Ancak futbola da, kulüp yönetmeye de uzak Adanur yönetimi tahtayı açtı açmasına; ancak sorasında işe büyük bir hatayla başladı.
Yani düğmeyi en baştan yanlış ilikledi.
Kulübün futbol aklı olacak diyerek seçim kazandıkları Mustafa Er, Pablo Batalla ve Scout ekibini bir kenara bırakıp transferlerin büyük bir çoğunluğunu geçmişin başarısız yöneticisi, kerameti kendinden menkul Ayhan Barışıcı, menajer oğlu ve onların tanıştırdığı Pertev denen şaibeli menajerin ağzına bakıldı.

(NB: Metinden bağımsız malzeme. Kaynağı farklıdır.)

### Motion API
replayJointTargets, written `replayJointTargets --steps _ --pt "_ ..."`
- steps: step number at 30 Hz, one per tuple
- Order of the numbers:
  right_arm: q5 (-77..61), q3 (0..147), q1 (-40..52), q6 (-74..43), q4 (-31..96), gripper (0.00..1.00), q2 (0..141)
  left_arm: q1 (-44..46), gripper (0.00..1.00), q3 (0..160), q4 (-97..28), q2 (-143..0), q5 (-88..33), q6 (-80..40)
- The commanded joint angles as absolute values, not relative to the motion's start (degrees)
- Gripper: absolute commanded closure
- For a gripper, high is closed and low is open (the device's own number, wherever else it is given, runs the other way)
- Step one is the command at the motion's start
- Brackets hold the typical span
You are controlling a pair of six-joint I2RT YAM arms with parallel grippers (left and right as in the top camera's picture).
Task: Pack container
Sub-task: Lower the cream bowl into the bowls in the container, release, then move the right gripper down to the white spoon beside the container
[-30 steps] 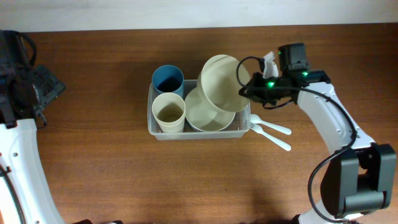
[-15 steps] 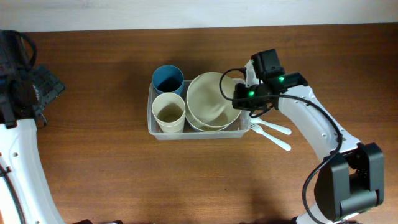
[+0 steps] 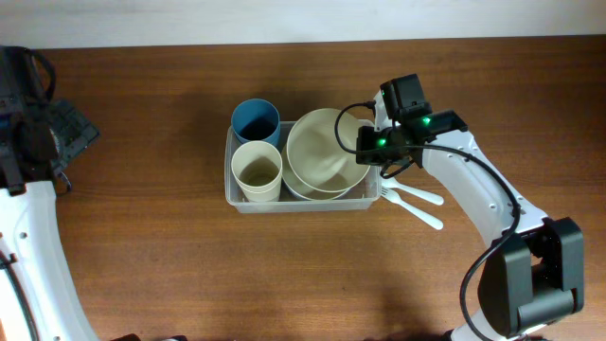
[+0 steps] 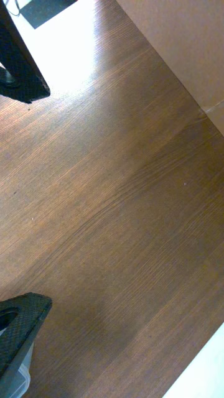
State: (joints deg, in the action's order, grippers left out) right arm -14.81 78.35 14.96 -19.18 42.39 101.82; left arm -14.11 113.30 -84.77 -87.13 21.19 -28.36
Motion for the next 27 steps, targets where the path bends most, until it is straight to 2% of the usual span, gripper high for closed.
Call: replayJointTargets --steps 1,6,7,8,10,11,13,20,25,27 --pt "-14.33 79.94 15.44 -18.61 42.11 0.96 100.77 -14.37 0.00 113.16 -84.86 -87.33 21.15 -29.10" --pt "-14.28 79.94 17.06 -18.61 41.82 0.95 101.16 -14.37 0.00 113.16 -84.86 -87.33 21.15 -29.10" --pt "-14.28 79.94 17.52 -18.59 41.65 0.90 101.38 -14.37 0.00 113.16 -84.86 -87.33 21.15 -29.10" --pt "-14.13 79.94 18.33 -18.61 41.30 0.76 101.71 -14.37 0.00 113.16 -84.86 -87.33 21.15 -29.10" --pt "-13.10 79.94 19.18 -18.63 40.97 0.70 102.02 -14.37 0.00 113.16 -84.86 -87.33 21.15 -29.10" --pt "-12.78 79.94 19.49 -18.63 40.93 0.62 102.02 -14.37 0.00 113.16 -84.86 -87.33 21.15 -29.10" --pt "-12.80 79.94 19.49 -18.63 40.95 0.57 102.02 -14.37 0.00 113.16 -84.86 -87.33 21.15 -29.10" --pt "-13.43 80.62 18.81 -18.63 41.58 0.56 101.95 -14.37 0.00 113.16 -84.86 -87.33 21.15 -29.10" --pt "-13.21 86.26 18.63 -17.87 46.63 0.57 101.95 -14.37 0.00 113.16 -84.84 -87.33 21.15 -29.10" --pt "-12.95 88.95 18.63 -17.56 48.82 0.62 101.95 -14.37 0.00 113.16 -84.86 -87.33 21.15 -29.10"
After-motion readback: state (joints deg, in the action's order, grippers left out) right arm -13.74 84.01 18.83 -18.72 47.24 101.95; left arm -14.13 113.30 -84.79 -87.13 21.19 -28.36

7-8 nokta transfer yapılacak derken 17 transfer yapıldı. Alınan oyuncuların bazılarının yüksek ücretleri camianın güvenini sarsarken takımın eski oyuncularının da gardını düşürdü.
Bu durumu zaten maçlarda çok net görebiliyoruz.
Alınan bazı oyuncular geri gönderildi. Bazıları kadroya giremezken, mevkilerin oyuncuları görev alamazken devşirme isimler o mevkilerde oynar oldu. Her anlamda acemilikler ve yanlış kararlarla akıl almaz işlere imza atıldı.
Bunun yanı sıra yanlış teknik adam seçimleri de ard arda gelmeye başladı.
Hiçbir başarısı olmayan Fatih Tekke ve Adı bile bilinmeyen Özcan Bizati ile anlaşıldı.
İşler gittikçe sarpa sarmaya başladı da diyebiliriz. Acemice kararlarla durum her geçen gün kötüye gitti.
Bu akılları Adanur’a kim veriyor bilmiyorum; ama eğer göreve devam edeceklerse o kişileri artık dinlememesi gerektiğini idrak etmesi gerekiyor.
Yok eğer eğer kendisi bu kararları alıyorsa, bundan sonra sportif alana zerre karışmamalı,hatta antrenman bile izlememeli !
Bursaspor Camiası yıllardır iş bilmez insanların ve her kesimdeki menfaatçilerin yanlışlarının bedelini ödüyor.
Ancak artık ödeyecek bir bedel falan kalmadı.
Bundan sonra artık hataları yapanlar veya o hatalarda ısrar edenler bedel ödemek zorunda.
Adanur Yönetimi eğer göreve devam edecekse hemen yarın ilk iş olarak kulübe işinin ehli bir Sportif Direktör getirmeli ve işine zerre karışamamalıdır.
Yönetim olarak bu işi bilmediklerini her sportif kararlarında gösterdiler.
Bundan sonra da doğru kararlar almalarını beklemek hayalcilik olur.
O yüzden de gerekeni hemen yarın yapmalılar.
Yani ya yönetim olarak bedeli ödeyip bırakmalılar ya da futbolu bilen birine teslim etmeliler.
Bu durumdan çıkışın başka yolu görünmüyor.